Non ne può più un imprenditore veneto che ha aperto una catena di ristoranti giapponesi fusion Zushi e che, al “Corriere del Veneto”, ha raccontato quanto sia difficile trovare personale per le sue attività. Molti di loro non si presentano neppure ai colloqui e non si preoccupano minimamente del loro futuro, della loro occupazione. “Buonasera, chiamo per dire che non posso più venire a lavorare da voi perché mio padre mi ha regalato un appartamento e sarò impegnata ad arredarlo” o ancora “Devo lavorare ad un chilometro da casa? No, scusi, troppo lontano”, sono queste le scuse e le frasi che si è sentito dire l’imprenditore Cristiano Gaifa.

Lavoro, imprenditore denuncia: “I colloqui? Un disastro”

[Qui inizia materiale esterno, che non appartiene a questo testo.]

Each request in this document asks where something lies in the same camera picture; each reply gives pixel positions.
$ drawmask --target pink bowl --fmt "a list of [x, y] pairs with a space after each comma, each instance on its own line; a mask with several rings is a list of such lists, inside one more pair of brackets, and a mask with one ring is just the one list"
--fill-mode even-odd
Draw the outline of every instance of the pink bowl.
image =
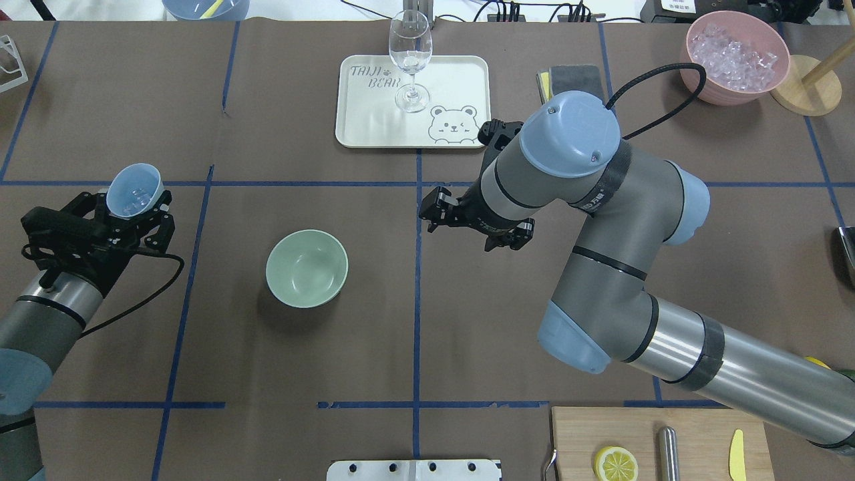
[[[682, 51], [680, 52], [681, 62], [694, 62], [689, 56], [689, 44], [692, 38], [704, 31], [707, 24], [715, 23], [719, 27], [727, 28], [728, 34], [741, 42], [751, 42], [752, 48], [763, 55], [765, 52], [771, 52], [778, 56], [778, 61], [772, 70], [775, 71], [775, 77], [769, 83], [765, 90], [761, 92], [740, 92], [730, 90], [707, 77], [704, 90], [701, 91], [698, 98], [714, 105], [739, 105], [745, 102], [750, 102], [755, 98], [760, 97], [779, 86], [784, 79], [787, 78], [787, 72], [790, 69], [790, 50], [784, 39], [774, 28], [770, 27], [766, 22], [752, 17], [749, 14], [734, 12], [731, 10], [719, 10], [710, 12], [698, 18], [686, 34], [686, 40], [683, 42]], [[683, 78], [683, 83], [689, 88], [689, 91], [694, 92], [700, 81], [700, 74], [695, 70], [683, 69], [680, 71]]]

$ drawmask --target wooden disc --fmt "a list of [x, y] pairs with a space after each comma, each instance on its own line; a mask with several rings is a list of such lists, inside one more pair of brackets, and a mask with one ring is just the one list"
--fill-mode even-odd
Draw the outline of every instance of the wooden disc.
[[840, 103], [843, 87], [837, 74], [828, 72], [817, 83], [805, 87], [802, 78], [819, 61], [812, 56], [791, 55], [790, 73], [787, 78], [772, 91], [772, 97], [779, 104], [803, 116], [824, 116]]

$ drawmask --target wine glass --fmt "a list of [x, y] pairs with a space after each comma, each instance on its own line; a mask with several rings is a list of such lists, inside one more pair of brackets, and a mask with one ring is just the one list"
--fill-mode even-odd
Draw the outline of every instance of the wine glass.
[[389, 28], [389, 56], [410, 75], [410, 84], [395, 92], [395, 104], [404, 112], [419, 112], [428, 106], [428, 90], [416, 84], [416, 72], [430, 62], [433, 40], [428, 18], [418, 10], [404, 10], [392, 18]]

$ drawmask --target light blue joint cap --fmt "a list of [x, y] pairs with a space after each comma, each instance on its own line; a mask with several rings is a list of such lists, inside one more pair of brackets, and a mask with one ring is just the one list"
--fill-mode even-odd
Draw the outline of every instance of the light blue joint cap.
[[561, 92], [526, 120], [520, 148], [545, 174], [562, 179], [600, 170], [617, 152], [621, 127], [615, 113], [587, 92]]
[[609, 354], [551, 300], [537, 340], [553, 357], [580, 371], [599, 374], [611, 361]]
[[694, 231], [704, 225], [706, 216], [710, 213], [710, 189], [698, 177], [681, 169], [676, 163], [668, 162], [677, 169], [683, 181], [683, 215], [665, 245], [679, 246], [692, 239]]
[[39, 357], [0, 348], [0, 414], [14, 416], [32, 407], [50, 386], [53, 372]]
[[32, 476], [32, 478], [29, 478], [27, 481], [47, 481], [47, 477], [46, 477], [46, 476], [47, 476], [47, 475], [46, 475], [46, 474], [45, 474], [45, 472], [44, 472], [44, 467], [42, 467], [41, 469], [39, 469], [39, 470], [38, 470], [38, 472], [37, 472], [37, 473], [35, 473], [35, 474]]

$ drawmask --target wine glass base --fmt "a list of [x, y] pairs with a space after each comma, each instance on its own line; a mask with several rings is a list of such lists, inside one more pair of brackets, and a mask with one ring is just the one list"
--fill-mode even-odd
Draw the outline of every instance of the wine glass base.
[[427, 88], [419, 84], [415, 84], [413, 87], [410, 90], [409, 85], [402, 86], [395, 92], [395, 104], [401, 110], [410, 114], [425, 110], [430, 102], [430, 94]]

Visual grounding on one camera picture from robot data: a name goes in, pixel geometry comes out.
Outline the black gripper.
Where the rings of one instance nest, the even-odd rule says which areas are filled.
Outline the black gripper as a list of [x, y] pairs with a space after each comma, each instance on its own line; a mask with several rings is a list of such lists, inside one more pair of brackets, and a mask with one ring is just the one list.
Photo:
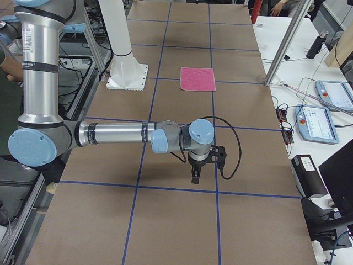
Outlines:
[[188, 157], [188, 162], [190, 163], [190, 165], [192, 166], [192, 179], [191, 182], [192, 184], [198, 184], [199, 183], [199, 179], [200, 179], [200, 170], [199, 168], [203, 167], [206, 162], [204, 160], [199, 161], [199, 160], [195, 160], [192, 157]]

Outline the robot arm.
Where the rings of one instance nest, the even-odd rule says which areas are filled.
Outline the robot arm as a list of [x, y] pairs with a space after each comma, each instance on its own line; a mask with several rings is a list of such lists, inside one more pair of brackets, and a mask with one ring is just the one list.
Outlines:
[[149, 142], [155, 153], [186, 151], [191, 181], [199, 182], [201, 167], [216, 154], [215, 130], [205, 119], [178, 126], [173, 121], [88, 124], [59, 116], [59, 34], [67, 25], [85, 23], [83, 1], [15, 1], [14, 13], [22, 25], [24, 72], [24, 110], [8, 140], [17, 161], [41, 167], [76, 147]]

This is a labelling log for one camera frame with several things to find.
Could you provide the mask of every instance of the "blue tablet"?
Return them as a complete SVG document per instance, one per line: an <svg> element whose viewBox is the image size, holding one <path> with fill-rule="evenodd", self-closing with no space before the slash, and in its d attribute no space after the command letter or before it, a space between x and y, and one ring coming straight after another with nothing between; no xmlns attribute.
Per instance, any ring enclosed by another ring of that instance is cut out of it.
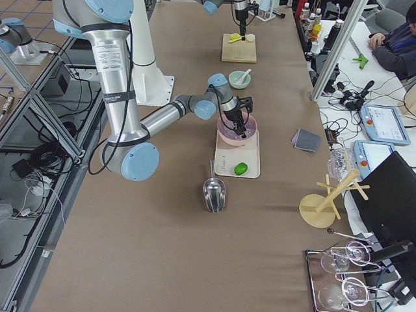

“Se sento parlare di disoccupazione giovanile, racconto gli ultimi colloqui che abbiamo fatto” ha scritto l’imprenditore. “I ventenni non sentono il problema della disoccupazione. Temo che abbiano ancora molte sicurezze economiche alle spalle, ovvero i genitori [...] Noi offriamo lavoro per camerieri ma anche per direttori e vicedirettori di ristorante” ha dichiarato l’imprenditore al “Corriere del Veneto”. Gli ultimi colloqui sono stati “un disastro”: “Tre interpellati su tre, tutti disoccupati, mi hanno detto: ‘Ci penso e vi faccio sapere’. E non hanno telefonato. Allora li abbiamo richiamati noi. ‘No, grazie’”. “Su dieci che ci contattano almeno ter candidati non vengono neanche al colloquio iniziale senza avvertire. L’altro giorno il direttore di un nostro ristorante ha aspettato per un pomeriggio intero e su tre prenotati non ne è venuto neppure uno” ha concluso.